Media sosial belakangan telah menjadi etalase bagi setiap orang untuk menampilkan citra diri. Sebagian orang menggunakan kolom dalam akun media sosial mereka sebagai tempat aktualisasi diri, seperti mengabarkan sedang di mana, melakukan apa, juga bersama siapa.
Di sisi lain, sejumlah peneliti kesehatan mental mulai mewanti-wanti risiko yang ditimbulkan dari penggunaan media sosial secara berlebihan. Gwenn Schurgin O’Keeffe dan Kathleen Clarke-Pearson pada artikel berjudul “The Impact of Social Media on Children, Adolescents, and Families” dalam jurnal The American Academy of Pediatrics (volume 127, April 2011) menguraikan beberapa risiko penggunaan media sosial.
O’Keffe dan Clarke-Pearson menyebut potensi bahaya media sosial dapat “merusak diri secara perlahan dengan cara bermain yang cantik”. Setidaknya ada tiga bahaya laten akibat kecanduan menggunakan media sosial.
Pertama, media sosial membentuk delusi atau harapan-harapan yang semu. Adiksi yang dibawa oleh kebiasaan menggunggah ataupun melihat unggahan dari warganet lain berpengaruh terhadap cara seseorang menanggapi pihak lain.
“Rasa kesepian, konsep diri yang berubah, dan respons positif atas diri orang lain berbaur dengan bahaya adiktif yang memperparah kondisi psikologis,” tulis O’Keffe dan Clarke-Pearson.
Kedua, adiktif. Para ahli sepakat bahwa adiksi internet membuat seseorang mengalami perubahan karakteristik psikologis dan kepribadian. Sejumlah gejala dari ‘adiksi Facebook’ misalnya, menujukkan beberapa kecenderungan utama seseorang untuk mengabaikan kehidupan pribadinya.
Gejala ini adalah sikap lari dari masalah, pengalaman-pengalaman gairah atau mood yang naik-turun, keadaan diri yang abai atau membiarkan larut dalam mental adiksi. Selain itu, orang yang terbiasa memakai media sosial dalam kesehariannya akan bersikap cuek terhadap kondisi ketergantungannya untuk terus mengakses media sosial.
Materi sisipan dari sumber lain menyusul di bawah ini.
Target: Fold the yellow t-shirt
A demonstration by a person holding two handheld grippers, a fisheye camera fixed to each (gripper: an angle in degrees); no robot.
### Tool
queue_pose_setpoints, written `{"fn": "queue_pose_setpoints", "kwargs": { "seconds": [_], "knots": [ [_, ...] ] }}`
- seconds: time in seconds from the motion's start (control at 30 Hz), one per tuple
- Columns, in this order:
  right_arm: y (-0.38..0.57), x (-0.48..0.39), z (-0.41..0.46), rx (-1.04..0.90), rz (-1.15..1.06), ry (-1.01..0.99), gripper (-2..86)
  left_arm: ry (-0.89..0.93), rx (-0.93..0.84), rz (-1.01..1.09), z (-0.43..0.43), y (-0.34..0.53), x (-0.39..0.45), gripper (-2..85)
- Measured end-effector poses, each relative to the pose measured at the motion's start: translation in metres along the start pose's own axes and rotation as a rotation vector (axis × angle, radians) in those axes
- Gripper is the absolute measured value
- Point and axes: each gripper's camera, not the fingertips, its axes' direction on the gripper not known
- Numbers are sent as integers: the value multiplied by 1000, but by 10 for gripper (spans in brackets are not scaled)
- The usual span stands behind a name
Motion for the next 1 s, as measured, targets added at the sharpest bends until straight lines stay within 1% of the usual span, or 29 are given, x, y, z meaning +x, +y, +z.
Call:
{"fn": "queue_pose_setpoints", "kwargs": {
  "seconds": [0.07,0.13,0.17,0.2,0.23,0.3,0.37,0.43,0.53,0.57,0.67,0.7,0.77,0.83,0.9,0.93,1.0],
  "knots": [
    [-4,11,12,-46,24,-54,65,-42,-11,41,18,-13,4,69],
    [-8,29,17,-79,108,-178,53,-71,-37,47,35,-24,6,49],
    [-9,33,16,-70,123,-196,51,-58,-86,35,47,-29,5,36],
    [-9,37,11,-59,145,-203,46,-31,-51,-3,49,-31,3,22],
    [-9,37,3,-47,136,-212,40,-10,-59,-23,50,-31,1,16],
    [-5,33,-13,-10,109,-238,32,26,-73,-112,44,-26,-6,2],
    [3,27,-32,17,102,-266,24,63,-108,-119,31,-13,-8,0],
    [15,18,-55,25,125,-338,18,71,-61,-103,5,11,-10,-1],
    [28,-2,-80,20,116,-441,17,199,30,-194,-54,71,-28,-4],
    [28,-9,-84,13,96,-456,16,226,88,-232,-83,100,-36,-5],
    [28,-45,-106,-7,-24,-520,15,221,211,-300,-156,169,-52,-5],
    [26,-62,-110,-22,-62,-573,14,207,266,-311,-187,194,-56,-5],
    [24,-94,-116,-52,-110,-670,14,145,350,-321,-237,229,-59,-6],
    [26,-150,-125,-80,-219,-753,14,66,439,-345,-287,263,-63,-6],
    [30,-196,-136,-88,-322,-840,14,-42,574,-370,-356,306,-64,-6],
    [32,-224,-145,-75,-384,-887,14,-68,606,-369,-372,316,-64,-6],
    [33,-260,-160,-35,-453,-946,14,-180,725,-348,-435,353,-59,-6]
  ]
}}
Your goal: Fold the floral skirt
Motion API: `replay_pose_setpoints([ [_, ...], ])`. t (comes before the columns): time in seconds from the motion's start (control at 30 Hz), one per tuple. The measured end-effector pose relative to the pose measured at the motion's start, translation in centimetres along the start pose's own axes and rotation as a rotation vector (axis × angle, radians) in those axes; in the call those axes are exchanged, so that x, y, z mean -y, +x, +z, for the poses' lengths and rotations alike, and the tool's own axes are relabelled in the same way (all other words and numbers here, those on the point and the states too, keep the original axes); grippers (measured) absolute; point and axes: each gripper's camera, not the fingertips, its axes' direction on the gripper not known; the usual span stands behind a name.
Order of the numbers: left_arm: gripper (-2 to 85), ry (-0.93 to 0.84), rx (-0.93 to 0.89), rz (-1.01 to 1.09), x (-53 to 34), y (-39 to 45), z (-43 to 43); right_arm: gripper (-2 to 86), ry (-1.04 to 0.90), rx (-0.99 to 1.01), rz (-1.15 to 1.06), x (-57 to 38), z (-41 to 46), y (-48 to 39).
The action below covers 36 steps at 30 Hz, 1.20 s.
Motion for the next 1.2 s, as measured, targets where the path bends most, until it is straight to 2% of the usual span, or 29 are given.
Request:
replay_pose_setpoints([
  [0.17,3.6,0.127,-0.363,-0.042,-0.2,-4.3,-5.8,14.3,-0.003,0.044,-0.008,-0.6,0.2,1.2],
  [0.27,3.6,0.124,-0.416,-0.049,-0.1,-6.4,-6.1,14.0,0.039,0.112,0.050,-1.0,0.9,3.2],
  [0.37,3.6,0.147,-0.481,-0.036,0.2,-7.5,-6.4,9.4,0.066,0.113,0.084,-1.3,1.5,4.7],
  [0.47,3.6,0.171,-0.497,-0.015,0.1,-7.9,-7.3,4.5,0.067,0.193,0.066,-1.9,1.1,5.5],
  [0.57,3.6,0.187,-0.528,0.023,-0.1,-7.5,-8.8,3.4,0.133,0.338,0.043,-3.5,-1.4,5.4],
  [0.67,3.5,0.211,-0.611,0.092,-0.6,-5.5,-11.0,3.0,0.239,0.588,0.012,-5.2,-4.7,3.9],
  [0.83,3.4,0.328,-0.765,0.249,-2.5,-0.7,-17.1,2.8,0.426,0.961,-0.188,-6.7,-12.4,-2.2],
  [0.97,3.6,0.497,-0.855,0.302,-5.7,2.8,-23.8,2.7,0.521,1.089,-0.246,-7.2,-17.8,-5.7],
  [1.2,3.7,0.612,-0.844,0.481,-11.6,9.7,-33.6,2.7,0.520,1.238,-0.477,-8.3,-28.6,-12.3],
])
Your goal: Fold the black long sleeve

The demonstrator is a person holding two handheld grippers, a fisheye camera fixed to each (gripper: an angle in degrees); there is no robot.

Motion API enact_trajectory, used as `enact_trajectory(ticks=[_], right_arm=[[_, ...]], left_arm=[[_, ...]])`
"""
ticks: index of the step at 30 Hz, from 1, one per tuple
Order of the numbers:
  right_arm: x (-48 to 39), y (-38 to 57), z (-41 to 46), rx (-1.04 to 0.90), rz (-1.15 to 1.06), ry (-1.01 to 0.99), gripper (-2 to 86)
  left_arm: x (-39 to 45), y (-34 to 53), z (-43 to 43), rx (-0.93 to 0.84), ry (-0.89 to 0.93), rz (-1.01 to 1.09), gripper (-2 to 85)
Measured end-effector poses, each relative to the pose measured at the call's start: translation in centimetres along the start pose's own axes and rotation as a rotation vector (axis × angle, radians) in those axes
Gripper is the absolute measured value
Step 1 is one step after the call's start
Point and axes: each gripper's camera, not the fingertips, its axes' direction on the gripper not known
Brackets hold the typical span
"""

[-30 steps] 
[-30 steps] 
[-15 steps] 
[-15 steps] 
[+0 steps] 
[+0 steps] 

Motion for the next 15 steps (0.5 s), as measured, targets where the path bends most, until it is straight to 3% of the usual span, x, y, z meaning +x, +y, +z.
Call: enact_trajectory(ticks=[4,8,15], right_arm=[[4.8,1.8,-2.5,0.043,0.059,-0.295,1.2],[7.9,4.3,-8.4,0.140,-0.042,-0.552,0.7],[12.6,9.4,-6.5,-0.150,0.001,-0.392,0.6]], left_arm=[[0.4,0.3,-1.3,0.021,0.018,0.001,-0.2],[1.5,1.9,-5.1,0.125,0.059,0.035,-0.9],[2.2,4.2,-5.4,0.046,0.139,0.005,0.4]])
Efek negatif adiksi media sosial diilustrasikan seperti narkotika (drugs) yang menimbulkan rasa tenang dan nyaman bagi penggunanya, tetapi malah membuat hidup mereka makin terpuruk dan hancur.
Ketiga, media sosial memicu kesedihan lebih dalam dan mengganggu ketenteraman batin. O’Keffe dan Clarke-Pearson menuliskan, interaksi sosial yang nyata dalam lingkungan positif dan suportif—bukan di dunia maya—jauh lebih kuat meningkatkan kesejahteraan hidup.
Kebiasaan komentar negatif
Di samping itu, kolom komentar atau reply yang terdapat dalam format akun media sosial juga mendorong setiap penggunanya untuk bebas menyampaikan perkataan apapun. Menurut psikolog Ayoe Sutomo, penilaian atau komentar negatif terhadap seseorang adalah stimulus utama yang bisa mengganggu kesehatan psikologis orang. Tak terkecuali komentar di media sosial.
“Setiap orang akan rentan terhadap komentar tertentu dari aktivitas bermedia sosial, apalagi isi komentar yang buruk atau menjelek-jelekkan,” kata Ayoe, yang dihubungi Jumat (22/11).
Ayoe menambahkan, peluang pendapat negatif untuk menyakiti perasaan seseorang atau tidak dipengaruhi oleh faktor kondisi psikologis masing-masing orang. Meski begitu, Ayoe membenarkan bahwa kontak melalui media sosial merupakan interaksi yang cenderung merusak kesejahteraan hidup kalangan dewasa muda.
“Itu bisa jadi hal yang bertentangan dengan manfaat dari pertemuan secara langsung. Jadi komunikasinya yang seharusnya bisa lebih terbuka bisa menjadi termanipulasi di media sosial,” kata dia.
Ayoe menambahkan, bila kondisi psikologis seseorang sedang tertekan atau stres, percakapan atau berbalas tanggapan negatif di media sosial berpotensi membuat depresi.